■ Your task:
No picture belongs in the copy. Repeat each line below exactly.

■ Data:
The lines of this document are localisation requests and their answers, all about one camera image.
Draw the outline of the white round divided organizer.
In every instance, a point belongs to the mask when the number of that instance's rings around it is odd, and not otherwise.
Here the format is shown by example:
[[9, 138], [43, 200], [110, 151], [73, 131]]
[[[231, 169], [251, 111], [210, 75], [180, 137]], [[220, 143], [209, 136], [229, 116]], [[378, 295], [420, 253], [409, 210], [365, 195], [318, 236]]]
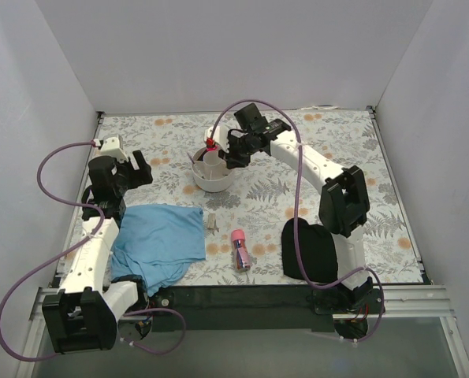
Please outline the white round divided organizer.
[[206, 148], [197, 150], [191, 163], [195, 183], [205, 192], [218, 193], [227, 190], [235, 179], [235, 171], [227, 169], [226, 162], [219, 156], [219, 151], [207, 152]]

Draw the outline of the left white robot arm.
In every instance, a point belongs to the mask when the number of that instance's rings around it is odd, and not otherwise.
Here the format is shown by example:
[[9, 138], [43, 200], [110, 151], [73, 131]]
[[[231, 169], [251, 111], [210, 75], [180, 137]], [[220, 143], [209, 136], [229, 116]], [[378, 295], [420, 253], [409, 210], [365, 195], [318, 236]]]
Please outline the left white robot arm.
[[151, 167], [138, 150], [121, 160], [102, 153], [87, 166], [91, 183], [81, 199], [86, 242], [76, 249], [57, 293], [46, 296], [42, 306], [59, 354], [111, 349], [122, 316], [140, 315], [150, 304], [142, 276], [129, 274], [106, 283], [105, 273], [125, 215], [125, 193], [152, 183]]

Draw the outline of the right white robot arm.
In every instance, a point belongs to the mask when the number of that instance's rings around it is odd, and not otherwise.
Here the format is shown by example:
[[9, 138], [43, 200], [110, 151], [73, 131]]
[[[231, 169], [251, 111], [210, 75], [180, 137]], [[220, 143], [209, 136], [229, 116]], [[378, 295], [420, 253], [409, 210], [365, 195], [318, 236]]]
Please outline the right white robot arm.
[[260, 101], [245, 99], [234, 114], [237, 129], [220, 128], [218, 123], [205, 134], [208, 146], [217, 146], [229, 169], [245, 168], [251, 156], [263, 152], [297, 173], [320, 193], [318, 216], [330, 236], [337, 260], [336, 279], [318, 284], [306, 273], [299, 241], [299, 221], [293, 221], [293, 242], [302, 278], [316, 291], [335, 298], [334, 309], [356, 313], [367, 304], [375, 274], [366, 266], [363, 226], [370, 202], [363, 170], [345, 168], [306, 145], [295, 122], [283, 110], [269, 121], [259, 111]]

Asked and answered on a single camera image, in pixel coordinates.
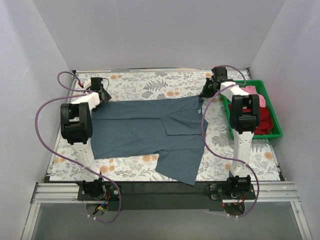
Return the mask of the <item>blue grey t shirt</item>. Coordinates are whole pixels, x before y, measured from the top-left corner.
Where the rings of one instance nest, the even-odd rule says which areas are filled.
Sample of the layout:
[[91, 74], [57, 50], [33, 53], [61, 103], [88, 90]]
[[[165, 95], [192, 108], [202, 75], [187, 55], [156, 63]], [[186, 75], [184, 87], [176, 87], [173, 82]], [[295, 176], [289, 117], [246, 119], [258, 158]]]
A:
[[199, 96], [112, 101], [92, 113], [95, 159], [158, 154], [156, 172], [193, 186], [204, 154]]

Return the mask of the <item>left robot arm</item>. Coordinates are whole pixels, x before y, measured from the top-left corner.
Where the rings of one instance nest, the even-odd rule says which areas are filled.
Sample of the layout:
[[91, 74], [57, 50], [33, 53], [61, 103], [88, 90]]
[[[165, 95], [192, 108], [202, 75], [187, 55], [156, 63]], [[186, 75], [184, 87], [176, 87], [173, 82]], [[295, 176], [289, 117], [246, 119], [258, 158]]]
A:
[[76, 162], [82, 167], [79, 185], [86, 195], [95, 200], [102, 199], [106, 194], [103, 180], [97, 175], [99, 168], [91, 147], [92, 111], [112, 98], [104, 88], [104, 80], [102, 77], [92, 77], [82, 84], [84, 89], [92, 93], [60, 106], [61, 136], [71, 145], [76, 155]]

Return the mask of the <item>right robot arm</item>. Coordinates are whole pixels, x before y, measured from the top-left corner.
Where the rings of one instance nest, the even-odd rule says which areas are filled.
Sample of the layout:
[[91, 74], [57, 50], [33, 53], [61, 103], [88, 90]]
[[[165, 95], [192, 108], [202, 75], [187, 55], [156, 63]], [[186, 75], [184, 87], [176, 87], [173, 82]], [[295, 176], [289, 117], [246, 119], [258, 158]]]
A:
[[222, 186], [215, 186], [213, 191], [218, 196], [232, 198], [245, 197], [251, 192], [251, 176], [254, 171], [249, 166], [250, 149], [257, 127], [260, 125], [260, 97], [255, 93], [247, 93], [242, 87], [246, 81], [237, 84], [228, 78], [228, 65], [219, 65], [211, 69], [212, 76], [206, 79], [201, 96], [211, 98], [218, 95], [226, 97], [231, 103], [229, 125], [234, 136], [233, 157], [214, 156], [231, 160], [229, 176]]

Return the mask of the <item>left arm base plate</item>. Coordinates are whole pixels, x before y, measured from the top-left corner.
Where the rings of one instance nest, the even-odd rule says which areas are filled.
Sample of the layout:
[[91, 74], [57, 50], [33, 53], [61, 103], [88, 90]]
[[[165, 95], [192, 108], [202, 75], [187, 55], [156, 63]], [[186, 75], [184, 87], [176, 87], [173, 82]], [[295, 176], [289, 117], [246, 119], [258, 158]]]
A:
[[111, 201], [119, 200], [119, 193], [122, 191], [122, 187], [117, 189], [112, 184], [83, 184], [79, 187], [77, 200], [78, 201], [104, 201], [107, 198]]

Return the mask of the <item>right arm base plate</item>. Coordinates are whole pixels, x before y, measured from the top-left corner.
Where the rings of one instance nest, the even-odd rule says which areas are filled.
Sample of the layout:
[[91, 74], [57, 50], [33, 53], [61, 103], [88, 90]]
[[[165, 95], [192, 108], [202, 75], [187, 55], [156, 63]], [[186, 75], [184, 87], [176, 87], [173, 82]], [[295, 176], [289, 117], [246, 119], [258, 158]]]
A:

■ Response below:
The lines of this document are localisation requests and their answers, all about one camera image.
Draw the outline of the white round divided organizer.
In every instance, a point belongs to the mask when the number of that instance's rings around it is odd, and not otherwise.
Here the format is shown by example:
[[9, 138], [43, 200], [110, 151], [73, 131]]
[[[231, 169], [251, 111], [210, 75], [180, 137]], [[220, 143], [209, 136], [229, 116]], [[378, 295], [420, 253], [409, 210], [365, 195], [318, 236]]]
Please outline the white round divided organizer.
[[206, 148], [197, 150], [191, 163], [195, 183], [205, 192], [218, 193], [227, 190], [235, 179], [235, 171], [227, 169], [226, 162], [219, 156], [219, 151], [207, 152]]

Draw the outline of the left white robot arm.
In every instance, a point belongs to the mask when the number of that instance's rings around it is odd, and not otherwise.
Here the format is shown by example:
[[9, 138], [43, 200], [110, 151], [73, 131]]
[[[231, 169], [251, 111], [210, 75], [180, 137]], [[220, 143], [209, 136], [229, 116]], [[378, 295], [420, 253], [409, 210], [365, 195], [318, 236]]]
Please outline the left white robot arm.
[[151, 167], [138, 150], [121, 160], [102, 153], [87, 166], [91, 183], [81, 199], [86, 242], [76, 249], [57, 293], [46, 296], [42, 306], [59, 354], [111, 349], [122, 316], [140, 315], [150, 304], [142, 276], [129, 274], [106, 283], [105, 273], [125, 215], [125, 193], [152, 183]]

Draw the outline of the right white robot arm.
In every instance, a point belongs to the mask when the number of that instance's rings around it is odd, and not otherwise.
Here the format is shown by example:
[[9, 138], [43, 200], [110, 151], [73, 131]]
[[[231, 169], [251, 111], [210, 75], [180, 137]], [[220, 143], [209, 136], [229, 116]], [[378, 295], [420, 253], [409, 210], [365, 195], [318, 236]]]
Please outline the right white robot arm.
[[260, 101], [245, 99], [234, 114], [237, 129], [220, 128], [218, 123], [205, 134], [208, 146], [217, 146], [229, 169], [245, 168], [251, 156], [263, 152], [297, 173], [320, 193], [318, 216], [330, 236], [337, 260], [336, 279], [318, 284], [306, 273], [299, 241], [299, 221], [293, 221], [293, 242], [302, 278], [316, 291], [335, 298], [334, 309], [356, 313], [367, 304], [375, 274], [366, 266], [363, 226], [370, 202], [363, 170], [345, 168], [306, 145], [295, 122], [283, 110], [269, 121], [259, 111]]

Asked and answered on a single camera image, in pixel coordinates.
Return the mask of the <item>blue grey t shirt</item>. Coordinates are whole pixels, x before y, measured from the top-left corner.
Where the rings of one instance nest, the even-odd rule says which areas are filled.
Sample of the layout:
[[91, 74], [57, 50], [33, 53], [61, 103], [88, 90]]
[[[165, 95], [192, 108], [202, 75], [187, 55], [156, 63]], [[186, 75], [184, 87], [176, 87], [173, 82]], [[295, 176], [289, 117], [246, 119], [258, 158]]]
A:
[[199, 96], [112, 101], [92, 113], [95, 159], [158, 154], [156, 172], [193, 186], [204, 154]]

Return the mask of the <item>left robot arm</item>. Coordinates are whole pixels, x before y, measured from the top-left corner.
Where the rings of one instance nest, the even-odd rule says which areas are filled.
Sample of the layout:
[[91, 74], [57, 50], [33, 53], [61, 103], [88, 90]]
[[[165, 95], [192, 108], [202, 75], [187, 55], [156, 63]], [[186, 75], [184, 87], [176, 87], [173, 82]], [[295, 176], [289, 117], [246, 119], [258, 158]]]
A:
[[76, 162], [82, 167], [79, 185], [86, 195], [95, 200], [102, 199], [106, 194], [103, 180], [97, 175], [99, 168], [91, 147], [92, 111], [112, 98], [104, 88], [104, 80], [102, 77], [92, 77], [82, 84], [84, 89], [92, 93], [60, 106], [61, 136], [71, 145], [76, 155]]

Return the mask of the <item>right robot arm</item>. Coordinates are whole pixels, x before y, measured from the top-left corner.
Where the rings of one instance nest, the even-odd rule says which areas are filled.
Sample of the layout:
[[91, 74], [57, 50], [33, 53], [61, 103], [88, 90]]
[[[165, 95], [192, 108], [202, 75], [187, 55], [156, 63]], [[186, 75], [184, 87], [176, 87], [173, 82]], [[295, 176], [289, 117], [246, 119], [258, 158]]]
A:
[[222, 186], [215, 186], [213, 191], [218, 196], [232, 198], [245, 197], [251, 192], [251, 176], [254, 171], [249, 166], [250, 149], [257, 127], [260, 125], [260, 97], [255, 93], [247, 93], [242, 87], [246, 81], [237, 84], [228, 78], [228, 65], [219, 65], [211, 69], [212, 76], [206, 79], [201, 96], [211, 98], [218, 95], [226, 97], [231, 103], [229, 125], [234, 136], [233, 157], [214, 156], [231, 160], [229, 176]]

Return the mask of the <item>left arm base plate</item>. Coordinates are whole pixels, x before y, measured from the top-left corner.
Where the rings of one instance nest, the even-odd rule says which areas are filled.
Sample of the layout:
[[91, 74], [57, 50], [33, 53], [61, 103], [88, 90]]
[[[165, 95], [192, 108], [202, 75], [187, 55], [156, 63]], [[186, 75], [184, 87], [176, 87], [173, 82]], [[295, 176], [289, 117], [246, 119], [258, 158]]]
A:
[[111, 201], [119, 200], [119, 193], [122, 191], [122, 187], [117, 189], [112, 184], [83, 184], [79, 187], [77, 200], [78, 201], [104, 201], [107, 198]]

Return the mask of the <item>right arm base plate</item>. Coordinates are whole pixels, x before y, measured from the top-left corner.
Where the rings of one instance nest, the even-odd rule says which areas are filled.
Sample of the layout:
[[91, 74], [57, 50], [33, 53], [61, 103], [88, 90]]
[[[165, 95], [192, 108], [202, 75], [187, 55], [156, 63]], [[186, 75], [184, 87], [176, 87], [173, 82]], [[295, 176], [289, 117], [246, 119], [258, 158]]]
A:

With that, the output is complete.